> **Problem requirements**
Write out all of the data again, exactly as it reads.

> **Data shown**
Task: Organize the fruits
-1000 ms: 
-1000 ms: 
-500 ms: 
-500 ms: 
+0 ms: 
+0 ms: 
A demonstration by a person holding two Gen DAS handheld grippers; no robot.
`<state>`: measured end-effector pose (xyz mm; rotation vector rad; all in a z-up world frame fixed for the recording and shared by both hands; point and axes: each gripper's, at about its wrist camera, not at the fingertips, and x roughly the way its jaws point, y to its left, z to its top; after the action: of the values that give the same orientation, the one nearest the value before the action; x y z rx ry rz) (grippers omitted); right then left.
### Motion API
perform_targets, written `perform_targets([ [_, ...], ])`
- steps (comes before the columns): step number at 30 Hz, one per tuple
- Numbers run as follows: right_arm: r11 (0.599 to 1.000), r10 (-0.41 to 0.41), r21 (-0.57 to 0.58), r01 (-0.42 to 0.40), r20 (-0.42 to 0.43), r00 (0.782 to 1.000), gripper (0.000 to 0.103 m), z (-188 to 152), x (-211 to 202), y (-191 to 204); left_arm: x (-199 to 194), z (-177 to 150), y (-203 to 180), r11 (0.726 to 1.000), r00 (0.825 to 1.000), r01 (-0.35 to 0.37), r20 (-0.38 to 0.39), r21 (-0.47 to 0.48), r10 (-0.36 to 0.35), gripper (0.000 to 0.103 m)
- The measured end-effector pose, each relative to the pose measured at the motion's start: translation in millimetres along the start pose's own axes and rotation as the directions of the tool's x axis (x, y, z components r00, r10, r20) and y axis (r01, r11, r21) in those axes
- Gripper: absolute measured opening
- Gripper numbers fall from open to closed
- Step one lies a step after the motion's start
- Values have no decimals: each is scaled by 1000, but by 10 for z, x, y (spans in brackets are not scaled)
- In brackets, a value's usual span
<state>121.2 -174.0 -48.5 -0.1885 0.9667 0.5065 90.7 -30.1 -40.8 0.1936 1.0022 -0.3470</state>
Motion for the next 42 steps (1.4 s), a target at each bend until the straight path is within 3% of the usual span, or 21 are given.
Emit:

> **Answer area**
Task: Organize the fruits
-1000 ms: 
-1000 ms: 
-500 ms: 
-500 ms: 
+0 ms: 
+0 ms: 
A demonstration by a person holding two Gen DAS handheld grippers; no robot.
`<state>`: measured end-effector pose (xyz mm; rotation vector rad; all in a z-up world frame fixed for the recording and shared by both hands; point and axes: each gripper's, at about its wrist camera, not at the fingertips, and x roughly the way its jaws point, y to its left, z to its top; after the action: of the values that give the same orientation, the one nearest the value before the action; x y z rx ry rz) (grippers omitted); right then left.
### Motion API
perform_targets, written `perform_targets([ [_, ...], ])`
- steps (comes before the columns): step number at 30 Hz, one per tuple
- Numbers run as follows: right_arm: r11 (0.599 to 1.000), r10 (-0.41 to 0.41), r21 (-0.57 to 0.58), r01 (-0.42 to 0.40), r20 (-0.42 to 0.43), r00 (0.782 to 1.000), gripper (0.000 to 0.103 m), z (-188 to 152), x (-211 to 202), y (-191 to 204); left_arm: x (-199 to 194), z (-177 to 150), y (-203 to 180), r11 (0.726 to 1.000), r00 (0.825 to 1.000), r01 (-0.35 to 0.37), r20 (-0.38 to 0.39), r21 (-0.47 to 0.48), r10 (-0.36 to 0.35), gripper (0.000 to 0.103 m)
- The measured end-effector pose, each relative to the pose measured at the motion's start: translation in millimetres along the start pose's own axes and rotation as the directions of the tool's x axis (x, y, z components r00, r10, r20) and y axis (r01, r11, r21) in those axes
- Gripper: absolute measured opening
- Gripper numbers fall from open to closed
- Step one lies a step after the motion's start
- Values have no decimals: each is scaled by 1000, but by 10 for z, x, y (spans in brackets are not scaled)
- In brackets, a value's usual span
<state>121.2 -174.0 -48.5 -0.1885 0.9667 0.5065 90.7 -30.1 -40.8 0.1936 1.0022 -0.3470</state>
Motion for the next 42 steps (1.4 s), a target at each bend until the straight path is within 3% of the usual span, or 21 are given.
Emit:

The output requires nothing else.